Regarding reports that the administration would end so-called “signature strikes” — which can be based on traits such as males of a certain age range, Fein stated: “It insinuates signature strikes have been illegal homicides.”

Fein stated: “The Constitution’s makers deplored the combination of legislative, executive, and judicial powers in a single branch as the very definition of tyranny. President Obama thus shoulders a heavy burden in seeking to explain how his playing prosecutor, judge, jury and executioner to kill any citizen or non-citizen anywhere on the planet justified by his secret say-so alone, unaccountable to federal courts or congressional oversight, satisfies constitutional due process and the separation of powers. The Soviet Union’s Joseph Stalin never claimed greater unchecked authority in liquidating the kulaks and exterminating all his perceived enemies.”

Fein recently write the piece “Learning From Shakespeare” and recently wrote a letter with Ralph Nader to Obama: “In light of your obligation to explain ‘by what authority,’ we were dismayed that you refused to send a witness to testify on April 23, 2013, regarding the legality of your predator drone targeted and signature killing programs before Senator Richard Durbin’s Judiciary Subcommittee on the Constitution. That disdain for the rule of law and congressional oversight contrasts unfavorably with President Gerald Ford’s willingness to testify personally before a House Judiciary Subcommittee on his pardon of former President Richard Nixon.”

NOOR MIR, noor at codepink.org, @thedronalisa
ROOJ ALWAZIR, Rooj129 at gmail.com, @WomanfromYemen
MEDEA BENJAMIN, medea at codepink.org
ALLI McCRACKEN, alli at codepink.org
McCracken, Mir, Alwazir and Benjamin — who wrote the book Drone Warfare: Killing by Remote Control — are activists who will be holding a news conference outside Obama’s speech venue beginning at 11 a.m., organized by CodePink.

REBECCA GRIFFIN, via Reva Patwardhan, rpatwardhan at peaceactionwest.org
Griffin is political director for Peace Action West. She said today: “The administration has ramped up a dangerous tactic that could have far-reaching consequences. According to the New America Foundation, only 2 percent of those killed in drone strikes in Pakistan are militant leaders. While the administration claims that it focuses on terrorists that pose an imminent threat, the white paper leaked from the Justice Department shows a definition of imminence that goes far beyond people on the verge of carrying out attacks on the United States. The administration uses the nearly twelve-year-old Authorization for the Use of Military Force as part of its legal justification for drone strikes, going well beyond its original scope.
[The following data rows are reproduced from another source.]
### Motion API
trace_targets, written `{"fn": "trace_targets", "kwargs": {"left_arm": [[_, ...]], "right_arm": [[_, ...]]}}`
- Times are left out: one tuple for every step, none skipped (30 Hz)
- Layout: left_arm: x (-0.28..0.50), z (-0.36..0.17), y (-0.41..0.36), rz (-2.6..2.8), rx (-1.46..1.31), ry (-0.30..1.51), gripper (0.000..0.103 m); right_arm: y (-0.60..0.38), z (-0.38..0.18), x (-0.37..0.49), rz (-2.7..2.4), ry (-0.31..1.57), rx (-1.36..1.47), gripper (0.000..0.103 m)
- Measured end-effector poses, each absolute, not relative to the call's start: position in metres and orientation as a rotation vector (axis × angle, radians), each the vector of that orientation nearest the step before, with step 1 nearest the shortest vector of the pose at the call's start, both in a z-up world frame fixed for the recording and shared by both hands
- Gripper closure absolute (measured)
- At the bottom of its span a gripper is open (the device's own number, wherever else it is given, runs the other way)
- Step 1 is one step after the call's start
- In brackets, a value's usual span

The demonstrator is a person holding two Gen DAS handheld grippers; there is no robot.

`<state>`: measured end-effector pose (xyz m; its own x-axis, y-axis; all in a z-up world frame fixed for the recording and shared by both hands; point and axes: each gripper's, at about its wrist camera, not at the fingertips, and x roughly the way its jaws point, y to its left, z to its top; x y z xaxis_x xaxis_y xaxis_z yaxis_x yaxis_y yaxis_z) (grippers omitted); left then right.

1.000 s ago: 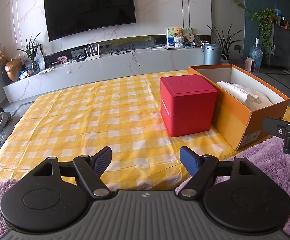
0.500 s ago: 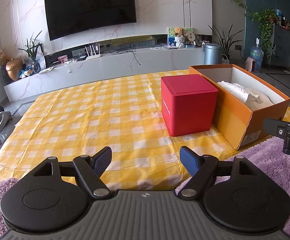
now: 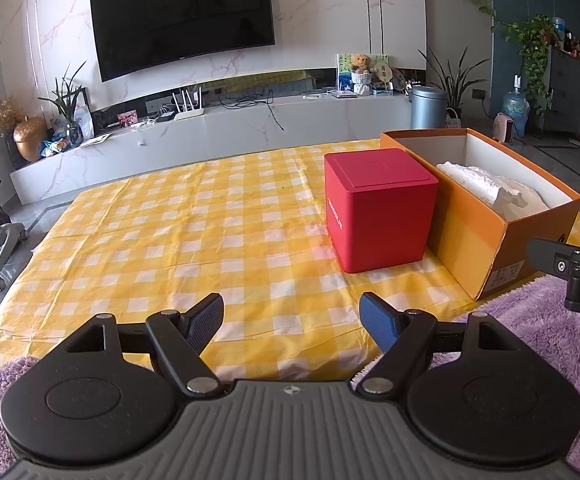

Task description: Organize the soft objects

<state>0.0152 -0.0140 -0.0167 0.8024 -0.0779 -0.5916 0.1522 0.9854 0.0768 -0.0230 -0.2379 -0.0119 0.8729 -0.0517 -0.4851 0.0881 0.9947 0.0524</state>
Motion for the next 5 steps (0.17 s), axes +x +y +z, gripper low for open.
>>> {"fn": "trace_targets", "kwargs": {"left_arm": [[0.0145, -0.0163, -0.0131, -0.122, 0.122, 0.628, 0.012], [0.0147, -0.0162, -0.0134, -0.122, 0.123, 0.627, 0.012], [0.0140, -0.0159, -0.0117, -0.123, 0.124, 0.626, 0.012], [0.0145, -0.0158, -0.0122, -0.122, 0.122, 0.628, 0.012], [0.0143, -0.0158, -0.0116, -0.124, 0.119, 0.629, 0.012]], "right_arm": [[-0.2375, -0.0119, -0.0236, -0.073, 0.506, 0.073, 0.003], [-0.2378, -0.0123, -0.0240, -0.073, 0.507, 0.072, 0.003], [-0.2381, -0.0125, -0.0236, -0.072, 0.508, 0.071, 0.003], [-0.2380, -0.0126, -0.0234, -0.072, 0.510, 0.070, 0.003], [-0.2380, -0.0125, -0.0234, -0.072, 0.509, 0.070, 0.003]]}}
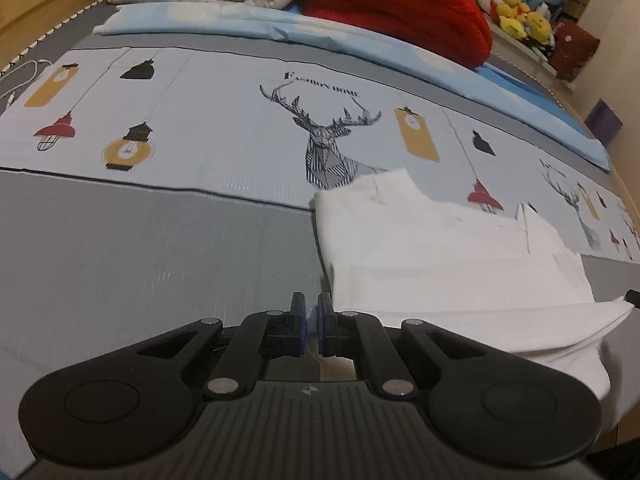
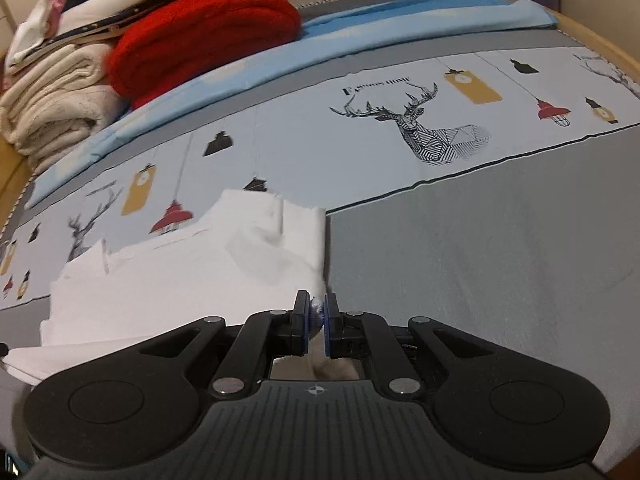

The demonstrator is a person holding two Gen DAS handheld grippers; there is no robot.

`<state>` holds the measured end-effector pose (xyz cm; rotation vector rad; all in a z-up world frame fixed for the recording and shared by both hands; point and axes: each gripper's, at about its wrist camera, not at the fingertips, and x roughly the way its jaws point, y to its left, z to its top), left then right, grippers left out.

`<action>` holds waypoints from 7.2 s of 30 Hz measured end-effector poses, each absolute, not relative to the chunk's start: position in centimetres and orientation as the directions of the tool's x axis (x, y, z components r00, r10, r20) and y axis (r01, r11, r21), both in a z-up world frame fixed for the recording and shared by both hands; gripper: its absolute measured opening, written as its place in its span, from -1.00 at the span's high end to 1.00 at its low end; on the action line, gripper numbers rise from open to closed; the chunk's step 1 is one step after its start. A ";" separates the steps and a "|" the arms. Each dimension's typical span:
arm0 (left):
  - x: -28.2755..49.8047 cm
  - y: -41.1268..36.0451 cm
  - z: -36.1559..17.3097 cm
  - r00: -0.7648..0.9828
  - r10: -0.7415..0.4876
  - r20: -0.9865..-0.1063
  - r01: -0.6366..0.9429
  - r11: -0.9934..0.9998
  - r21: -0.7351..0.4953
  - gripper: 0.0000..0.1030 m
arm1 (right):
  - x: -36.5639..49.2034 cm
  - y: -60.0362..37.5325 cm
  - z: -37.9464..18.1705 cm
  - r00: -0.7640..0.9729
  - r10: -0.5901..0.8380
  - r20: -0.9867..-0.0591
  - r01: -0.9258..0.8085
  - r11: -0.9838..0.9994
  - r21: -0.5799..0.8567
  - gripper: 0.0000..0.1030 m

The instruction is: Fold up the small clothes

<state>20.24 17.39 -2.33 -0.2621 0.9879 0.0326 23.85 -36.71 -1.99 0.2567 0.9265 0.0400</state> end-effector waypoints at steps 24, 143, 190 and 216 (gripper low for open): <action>25.8 15.9 -6.1 0.493 -0.120 -0.862 -0.194 0.950 -0.244 0.06 | 28.8 -36.3 -5.6 0.486 0.117 -0.866 0.106 0.976 0.191 0.36; 24.3 13.4 -9.3 0.321 -0.072 -0.944 -0.382 0.902 -0.199 -0.45 | 22.0 -36.3 -3.3 0.559 -0.102 -0.823 0.237 0.971 0.041 0.19; 22.9 19.1 -9.6 0.339 -0.192 -0.921 -0.311 0.901 -0.302 0.20 | 24.0 -30.3 -3.8 0.572 -0.095 -0.815 0.176 0.984 0.008 0.19; 23.0 16.6 -9.3 0.368 -0.086 -0.926 -0.186 0.969 -0.164 0.63 | 22.9 -34.3 -2.8 0.593 -0.089 -0.800 0.213 0.976 0.049 0.19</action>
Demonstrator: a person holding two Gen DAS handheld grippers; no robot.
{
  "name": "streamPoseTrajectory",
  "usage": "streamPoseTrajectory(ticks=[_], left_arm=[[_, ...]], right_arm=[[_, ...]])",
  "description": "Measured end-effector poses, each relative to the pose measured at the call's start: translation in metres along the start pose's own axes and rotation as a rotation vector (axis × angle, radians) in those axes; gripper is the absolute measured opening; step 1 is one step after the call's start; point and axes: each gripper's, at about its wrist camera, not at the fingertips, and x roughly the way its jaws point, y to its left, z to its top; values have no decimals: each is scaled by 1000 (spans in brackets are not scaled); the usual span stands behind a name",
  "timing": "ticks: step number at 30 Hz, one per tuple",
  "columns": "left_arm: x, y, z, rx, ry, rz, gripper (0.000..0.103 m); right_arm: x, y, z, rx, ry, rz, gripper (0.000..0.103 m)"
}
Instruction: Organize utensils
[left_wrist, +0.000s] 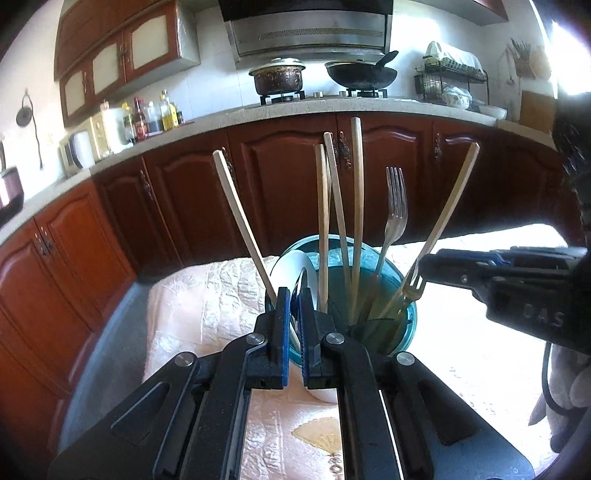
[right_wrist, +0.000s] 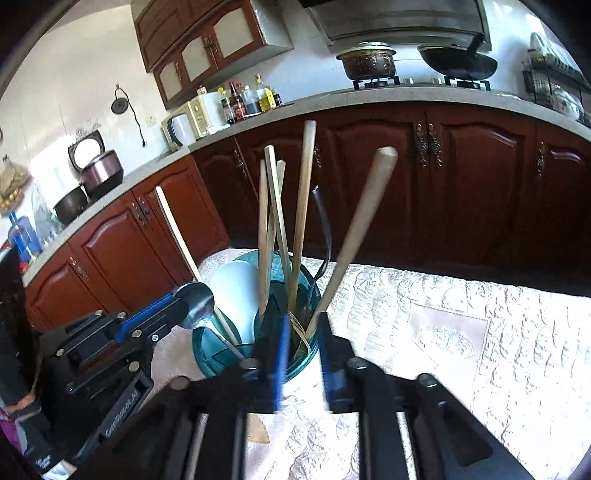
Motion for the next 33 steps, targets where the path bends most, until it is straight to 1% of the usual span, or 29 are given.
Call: streamPoseTrajectory(ticks=[3, 5, 7, 9, 11, 12, 13, 14, 15, 19, 21, 24, 26, 33], left_arm=[[-2, 5, 1, -29, 19, -24, 7], [-3, 9, 2, -50, 35, -45, 16], [-8, 13, 2, -77, 45, -72, 36], [-17, 16, 3, -99, 39, -91, 46], [-26, 17, 5, -107, 36, -93, 48], [-29, 17, 6, -111, 38, -95, 51], [-31, 18, 6, -118, 45, -102, 57], [-33, 18, 7, -124, 48, -108, 59], [-36, 19, 8, -133, 51, -112, 61], [-43, 19, 10, -143, 57, -98, 61], [-46, 17, 10, -147, 67, -89, 61], [-49, 17, 10, -154, 73, -76, 61], [-51, 19, 10, -162, 79, -75, 61], [-57, 26, 11, -179, 86, -38, 61]], right_arm=[[-10, -4, -2, 25, -11, 8, 21], [-17, -4, -4, 40, -17, 12, 21], [-23, -4, -6, 48, -19, 10, 21], [-31, -3, -8, 51, -27, 3, 22], [-36, -1, -8, 48, -33, -14, 25], [-38, 1, -9, 48, -33, -26, 27], [-39, 2, -10, 49, -33, -34, 27], [-41, 4, -11, 51, -31, -39, 28], [-42, 6, -13, 51, -28, -40, 28], [-43, 16, -17, 36, -14, -75, 28], [-42, 21, -19, 33, 2, -93, 33], [-44, 27, -20, 43, 1, -97, 33], [-46, 31, -21, 41, 0, -116, 34], [-50, 31, -22, 64, 9, -142, 37]])
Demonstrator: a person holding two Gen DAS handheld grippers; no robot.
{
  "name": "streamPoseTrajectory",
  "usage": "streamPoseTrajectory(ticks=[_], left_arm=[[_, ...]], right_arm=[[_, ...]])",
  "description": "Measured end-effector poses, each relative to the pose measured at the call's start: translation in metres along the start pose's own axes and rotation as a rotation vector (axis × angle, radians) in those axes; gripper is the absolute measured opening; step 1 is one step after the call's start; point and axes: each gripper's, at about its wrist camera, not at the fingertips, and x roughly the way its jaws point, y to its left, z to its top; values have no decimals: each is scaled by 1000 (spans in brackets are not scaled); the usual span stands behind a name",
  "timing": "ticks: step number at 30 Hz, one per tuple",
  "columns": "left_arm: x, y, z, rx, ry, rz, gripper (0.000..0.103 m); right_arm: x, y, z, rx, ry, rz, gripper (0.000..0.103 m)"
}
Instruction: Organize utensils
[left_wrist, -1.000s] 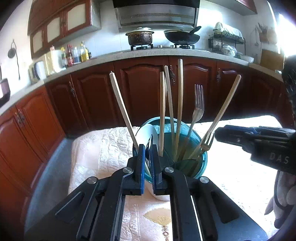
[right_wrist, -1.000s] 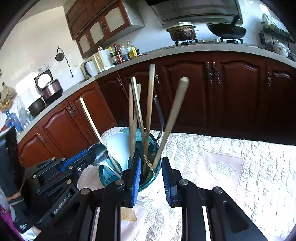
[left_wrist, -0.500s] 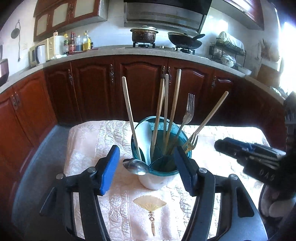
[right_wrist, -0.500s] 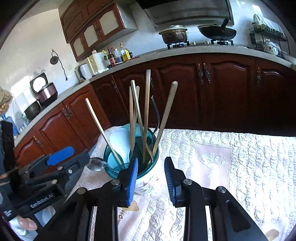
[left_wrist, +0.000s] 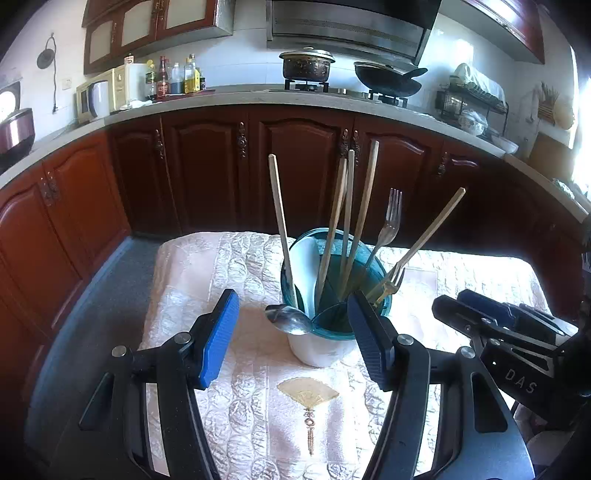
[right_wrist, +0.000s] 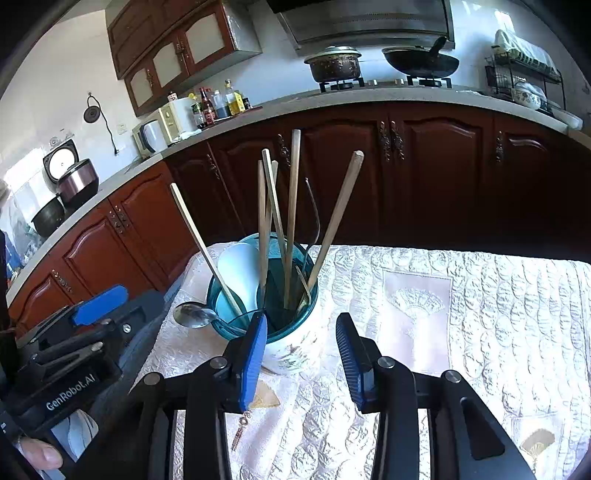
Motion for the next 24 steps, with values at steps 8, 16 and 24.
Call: streamPoseTrajectory(ticks=[8, 16, 24], left_arm=[[-3, 2, -2, -1, 3, 6, 61], [-4, 2, -1, 11, -3, 16, 61], [-1, 1, -3, 21, 0, 31, 61]], right_arm=[[-4, 5, -3, -17, 2, -22, 38], [-5, 9, -1, -34, -4, -33, 41], [-3, 8, -1, -32, 0, -34, 41]])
Military officials claimed in a recent Senate hearing that it would authorize use of force almost anywhere in the world, prompting Sen. Angus King (I-Maine) to call it the ‘most astoundingly disturbing hearing’ he had been to in the Senate.

“The administration is risking blowback and killing innocent civilians without making a case that these targets pose a serious imminent threat to our security. Furthermore, this administration is setting a dangerous precedent for future presidents, as well as other countries, for the broad use of armed drones.”